2022年2月 その弟、内助の功かつ名探偵 愛及屋烏
ヒラメは女将を殺したか? 起
「ただいま~」
その日も、久留宮耀【くりみやあきら】は、棒になった足を引きずるようにして自宅マンションに帰宅した。 抱えた案件が進展する気配は一向に無い。 それでも、残業中の仲間達を尻目に帰ることを許されたのは、自分の性別や年齢が理由なのだろうかと暗い考えが脳裏を過ぎる。
「(むしろ、毎度のパターンを期待されてる……?)」
『久留宮が案件を持ち帰ると何故か解法を見つけてくる』というのは既に仲間内での共通認識になりつつあった。 一、二度なら偶然で通るだろうが、両の手で足りない回数というのは流石に無理がある。その実績故に耀は、相応の立場やら表彰やら給金やらを獲得するに至ったわけだが……。
「あ、いい匂い」
最初に鼻腔に感じるのは生姜。これは、煮魚?だろうか――の匂いがする。
「姉さん――お勤めご苦労様」
パタパタとエプロンを外しながら、自身を出迎える愛弟の甲斐甲斐しい姿。
「いや~、つくづく――いい嫁持ったわ」 「お・と・う・とです!」
現状、残された「ただ一人の肉親」と枕詞が付くが。 弟――久留宮ゼルは、耀にとっては腹違いの弟という奴だった。
日本人の実母が早逝した後、父が仕事で知り合ったフランス人女性と再婚というウルトラCをかました結果、ハーフ美少年の弟が爆誕したのだ。 ちなみに明らかに母似。
外国人嫁を捕まえるので運を使い果たしたのか、その後に夫婦揃って事故死するのは少々生き様が派手すぎるとは思うが。 現在は姉弟二人、残されたマンションで二人暮らしをしている。
「毎晩、御飯用意してくれてるのは嬉しいけど、仕事は大丈夫なの?」
色々と不規則な仕事をしている姉を支える家事万能な弟に感謝しない日は無い。
「ん-、ボクが〆切に追われたことが今までに一度でもあった?」 「(なに、このドヤ顔。――天使なの?)」
両親の死後、暫く――専門的な学校を卒業した耀が働き始めた頃、当時のゼルは中学生だったが在学中に仕事を見つけ、進学はしなかった。 文才と絵心があった彼は『絵本作家』という天職を捻り出してきたのだ。
巡り合った、ではない。
両親の遺産、姉の仕事に家事の事やら諸々を踏まえ――在宅のまま、稼げる仕事を考えたのだろう。デビューに際して、自分の整った容姿や両親が事故死して、子供二人残された事すら『利用』する姿に耀は弟の本気を見た。
現在では「動物と飼い主」を中心にした、その絵本シリーズは結構な人気だ。 一方で作者本人の人気は、それ以上だ。 たまにテレビ出演する事もある始末。クイズ番組で無双する姿は誇らしいが。

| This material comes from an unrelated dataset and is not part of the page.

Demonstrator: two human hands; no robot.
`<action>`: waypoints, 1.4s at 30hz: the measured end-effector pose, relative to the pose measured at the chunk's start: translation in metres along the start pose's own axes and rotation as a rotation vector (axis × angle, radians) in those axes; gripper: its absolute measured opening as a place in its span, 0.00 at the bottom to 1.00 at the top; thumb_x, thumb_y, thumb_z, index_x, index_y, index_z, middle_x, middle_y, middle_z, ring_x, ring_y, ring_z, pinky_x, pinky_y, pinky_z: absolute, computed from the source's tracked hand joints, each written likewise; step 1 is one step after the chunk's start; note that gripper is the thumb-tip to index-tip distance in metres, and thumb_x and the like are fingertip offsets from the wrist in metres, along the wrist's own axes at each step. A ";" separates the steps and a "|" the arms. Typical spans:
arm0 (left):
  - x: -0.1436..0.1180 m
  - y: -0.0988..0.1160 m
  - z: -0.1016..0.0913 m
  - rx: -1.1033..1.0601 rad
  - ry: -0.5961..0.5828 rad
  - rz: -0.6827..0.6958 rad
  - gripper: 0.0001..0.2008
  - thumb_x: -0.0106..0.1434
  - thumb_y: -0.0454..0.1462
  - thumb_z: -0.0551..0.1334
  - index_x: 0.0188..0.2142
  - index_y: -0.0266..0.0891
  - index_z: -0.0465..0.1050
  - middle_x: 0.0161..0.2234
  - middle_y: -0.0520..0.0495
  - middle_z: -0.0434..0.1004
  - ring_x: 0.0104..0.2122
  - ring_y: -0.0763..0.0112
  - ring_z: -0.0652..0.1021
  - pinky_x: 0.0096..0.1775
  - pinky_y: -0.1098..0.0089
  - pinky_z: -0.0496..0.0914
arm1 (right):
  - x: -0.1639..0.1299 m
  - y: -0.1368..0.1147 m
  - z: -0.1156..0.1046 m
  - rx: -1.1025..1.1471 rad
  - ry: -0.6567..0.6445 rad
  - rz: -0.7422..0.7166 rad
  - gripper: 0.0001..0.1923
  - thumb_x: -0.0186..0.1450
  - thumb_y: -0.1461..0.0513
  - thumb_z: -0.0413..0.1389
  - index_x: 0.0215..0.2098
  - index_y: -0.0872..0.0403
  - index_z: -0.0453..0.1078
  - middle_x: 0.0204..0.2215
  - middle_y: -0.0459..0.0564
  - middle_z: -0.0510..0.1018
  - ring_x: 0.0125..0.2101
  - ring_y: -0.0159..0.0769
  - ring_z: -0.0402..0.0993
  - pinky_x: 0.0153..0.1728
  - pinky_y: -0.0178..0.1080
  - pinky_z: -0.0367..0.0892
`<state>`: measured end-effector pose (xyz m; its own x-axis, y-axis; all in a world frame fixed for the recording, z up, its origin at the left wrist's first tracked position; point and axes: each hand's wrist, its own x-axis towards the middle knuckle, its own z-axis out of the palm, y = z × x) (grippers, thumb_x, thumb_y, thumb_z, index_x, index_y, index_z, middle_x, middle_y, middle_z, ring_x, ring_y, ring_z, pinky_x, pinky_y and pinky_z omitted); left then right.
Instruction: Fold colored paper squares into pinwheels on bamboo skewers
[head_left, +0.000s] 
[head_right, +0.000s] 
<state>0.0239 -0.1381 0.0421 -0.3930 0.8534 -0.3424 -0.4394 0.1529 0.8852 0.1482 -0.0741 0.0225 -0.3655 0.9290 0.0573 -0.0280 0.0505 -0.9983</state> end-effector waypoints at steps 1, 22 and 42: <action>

その収入は久留宮家の家計を二人で暮らしていく上で、心配のないレベルを維持する上で大部分を負担してくれている。 姉たる耀は割と本気で弟に養われてる自覚があった。
「……その上で自分の仕事でも頼ると言うのは」 「姉さん、今日もする?」
蠱惑的な視線が、自身を貫いている。心臓の鼓動が不規則になった気がした。
「いつもの世間話」
あぁ、見透かされている。
世間話――そういう体で――刑事の姉は作家の弟に家事以上に――頼ってる。